Announcement

Collapse
No announcement yet.
X
  • Filter
  • Time
  • Show
Clear All
new posts

  • FMM with GLM yields strange results on simulated data

    Hello Statalist Community,

    I am trying to test the capabilities of STATA 15's FMM procedure to estimate the parameters of a zero-inflated distribution of a proportion. For the purpose, I simulate the underlying data and estimate the parameters. The FMM seems to do a good job recovering the latent class marginal probabilities, yielding estimates of 38.8% for class 1 (true prob = 39%) and 61.2% for class 2 (true prob = 61%). It captures well the magnitude of the pointmass at 0, but it seems to have a hard time recovering the parameters of the logistically distributed proportion within the (0, 1) interval.
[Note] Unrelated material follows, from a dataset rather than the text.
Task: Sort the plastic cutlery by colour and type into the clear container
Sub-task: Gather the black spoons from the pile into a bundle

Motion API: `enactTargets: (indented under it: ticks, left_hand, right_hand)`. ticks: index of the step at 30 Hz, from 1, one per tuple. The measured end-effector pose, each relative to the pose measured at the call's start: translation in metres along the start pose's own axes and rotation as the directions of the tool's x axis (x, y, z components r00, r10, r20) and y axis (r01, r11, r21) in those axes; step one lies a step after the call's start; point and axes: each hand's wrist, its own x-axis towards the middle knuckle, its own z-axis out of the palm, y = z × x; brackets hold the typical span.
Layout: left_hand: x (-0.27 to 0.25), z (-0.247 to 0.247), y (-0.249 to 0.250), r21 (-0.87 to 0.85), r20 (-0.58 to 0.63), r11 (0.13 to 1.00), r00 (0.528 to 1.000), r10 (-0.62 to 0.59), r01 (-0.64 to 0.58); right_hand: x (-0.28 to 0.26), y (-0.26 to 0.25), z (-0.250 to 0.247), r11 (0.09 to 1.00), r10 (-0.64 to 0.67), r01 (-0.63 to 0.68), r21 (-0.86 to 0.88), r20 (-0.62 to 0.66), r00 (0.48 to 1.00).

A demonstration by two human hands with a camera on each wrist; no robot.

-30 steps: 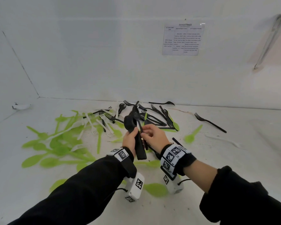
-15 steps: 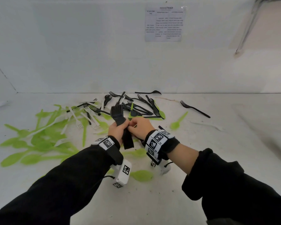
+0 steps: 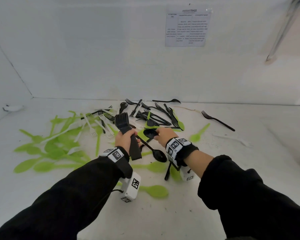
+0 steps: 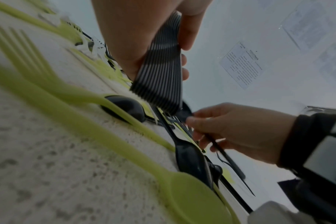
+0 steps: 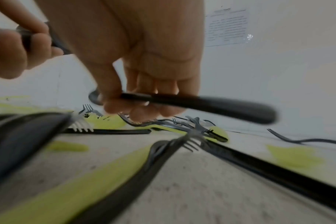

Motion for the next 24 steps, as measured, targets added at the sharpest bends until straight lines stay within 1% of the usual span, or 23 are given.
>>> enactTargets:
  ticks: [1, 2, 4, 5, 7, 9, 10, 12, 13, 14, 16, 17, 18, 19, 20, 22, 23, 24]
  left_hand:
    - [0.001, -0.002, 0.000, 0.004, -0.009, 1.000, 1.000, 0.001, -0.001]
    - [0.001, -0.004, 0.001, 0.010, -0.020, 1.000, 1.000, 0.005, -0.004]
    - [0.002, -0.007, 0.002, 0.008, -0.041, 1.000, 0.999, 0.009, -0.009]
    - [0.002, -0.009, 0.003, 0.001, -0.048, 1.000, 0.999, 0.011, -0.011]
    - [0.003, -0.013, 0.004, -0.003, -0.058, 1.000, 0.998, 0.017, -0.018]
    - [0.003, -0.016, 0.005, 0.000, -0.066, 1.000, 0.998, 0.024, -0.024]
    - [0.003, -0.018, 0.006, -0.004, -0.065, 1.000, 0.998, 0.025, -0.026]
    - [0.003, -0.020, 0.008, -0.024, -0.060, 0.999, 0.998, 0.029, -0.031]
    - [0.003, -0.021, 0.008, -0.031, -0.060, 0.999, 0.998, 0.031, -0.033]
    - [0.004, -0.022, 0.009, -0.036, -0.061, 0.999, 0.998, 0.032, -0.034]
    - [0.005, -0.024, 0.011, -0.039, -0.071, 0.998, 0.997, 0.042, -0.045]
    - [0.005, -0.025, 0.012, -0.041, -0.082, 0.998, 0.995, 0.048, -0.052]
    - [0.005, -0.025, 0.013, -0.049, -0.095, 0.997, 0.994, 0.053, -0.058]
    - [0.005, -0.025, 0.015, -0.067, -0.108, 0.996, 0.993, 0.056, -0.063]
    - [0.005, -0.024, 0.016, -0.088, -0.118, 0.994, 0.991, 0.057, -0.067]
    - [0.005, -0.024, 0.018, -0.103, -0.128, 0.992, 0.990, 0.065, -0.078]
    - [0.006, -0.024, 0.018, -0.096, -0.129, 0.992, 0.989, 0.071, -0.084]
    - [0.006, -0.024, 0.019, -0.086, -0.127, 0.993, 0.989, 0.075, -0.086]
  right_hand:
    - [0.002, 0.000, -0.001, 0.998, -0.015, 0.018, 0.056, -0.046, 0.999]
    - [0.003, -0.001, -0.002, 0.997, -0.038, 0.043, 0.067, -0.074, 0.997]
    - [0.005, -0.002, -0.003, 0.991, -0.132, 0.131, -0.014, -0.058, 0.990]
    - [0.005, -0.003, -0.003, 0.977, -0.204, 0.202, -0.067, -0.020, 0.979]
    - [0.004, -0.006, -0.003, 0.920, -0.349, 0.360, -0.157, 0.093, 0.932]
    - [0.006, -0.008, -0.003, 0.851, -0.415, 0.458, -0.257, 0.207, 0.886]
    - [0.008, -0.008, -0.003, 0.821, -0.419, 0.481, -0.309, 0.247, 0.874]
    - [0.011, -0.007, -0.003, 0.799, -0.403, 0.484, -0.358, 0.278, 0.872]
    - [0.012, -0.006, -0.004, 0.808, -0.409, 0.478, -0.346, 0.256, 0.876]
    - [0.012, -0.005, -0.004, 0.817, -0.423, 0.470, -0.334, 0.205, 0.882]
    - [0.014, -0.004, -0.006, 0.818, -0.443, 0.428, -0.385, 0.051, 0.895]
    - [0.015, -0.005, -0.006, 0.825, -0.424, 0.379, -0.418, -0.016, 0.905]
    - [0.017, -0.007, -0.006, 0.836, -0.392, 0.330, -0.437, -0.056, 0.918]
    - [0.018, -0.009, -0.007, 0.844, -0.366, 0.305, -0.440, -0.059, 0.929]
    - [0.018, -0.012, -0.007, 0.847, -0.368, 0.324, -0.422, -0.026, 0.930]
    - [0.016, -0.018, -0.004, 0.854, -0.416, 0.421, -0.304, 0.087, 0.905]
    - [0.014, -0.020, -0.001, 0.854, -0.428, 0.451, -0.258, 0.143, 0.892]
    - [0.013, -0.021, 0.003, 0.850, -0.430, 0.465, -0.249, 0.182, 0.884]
In contrast, the simple GLM procedure, using the class 2 data within the (0, 1) interval, recovers successfully the slope parameter b (estimate = 0.3903188, while the true parameter is set at 0.4).

    In particular, the code I am running is:

    Code:
    clear all
    set more off
    set obs 2000
    set seed 12345
    
    // generate class indicator
    gen class = inrange(_n, 1, 780)*0 + ///            // 39% in class 1
                 inrange(_n, 781, 2000)*1              // 61% in class 2
    
    // set parameters
    scalar mu = -0.1
    scalar sx = 0.3
    scalar se = 0.1
    scalar b = 0.4
    
    // generate random Normal variables
    gen x = rnormal(0, sx)
    gen e = rnormal(0, se)
    
    // generate simulated series for Y
    gen y = 0 if class == 0
    replace y = 1/(1 + exp(-(mu + b*x + e))) if class == 1
    
    // plot the ys versus the x
    twoway scatter y x, by(class) name(y_by_x, replace)
    histogram y, frequency by(class) width(0.03) fcolor(forrest_green%50) name(y_by_class, replace)
    histogram y, frequency width(0.03) fcolor(navy%50) name(y_hist, replace)
    
    // estimate paramters using known class and single GLM
    glm y x if class == 1, family(binomial) link(logit)
    
    sort y
    // use FMM with a pointmass at 0 and a GLM to estimate the parameters
    fmm, difficult :    (pointmass y, value(0)) ///
                        (glm y x, family(binomial) link(logit))
    predict exp_y*
    predict pr*, classposteriorpr
    format %4.3f pr*
    estat lcprob
    estat lcmean
    
    // compute the predicted values
    gen y_hat pr1*0 + pr2*exp_y1
    // summarize the dependent variable and its fitted values
    su y y_hat exp_y
    The distributions of the simulated dependent variable (y) and its FMM-fitted values (y_hat) are quite different in the (0, 1) interval. Do you know what might be going on and why the FMM has such a difficult time estimating the parameters of a GLM with a family(binomial) and link(logit) in this example?
    Last edited by Stefan Platikanov; 20 Mar 2019, 21:49.

  • #2
    Stefan,

    To sum up, you are creating a mixture distribution. 61% of the observations have a fractional logit outcome where x is related to the outcome y, and 39% are structural zeroes. You can recover the fractional logit parameters in the non-zero class if you could identify it. When you run an FMM, you can recover the class proportions - in fact, when you tab the modal class against the simulated class, you'll see that all but one observation were correctly classified, which is unsurprising because class had no zero proportions. y, in the non-zero class, ranges from about 0.36 to just under 0.6, with a mean of 0.475.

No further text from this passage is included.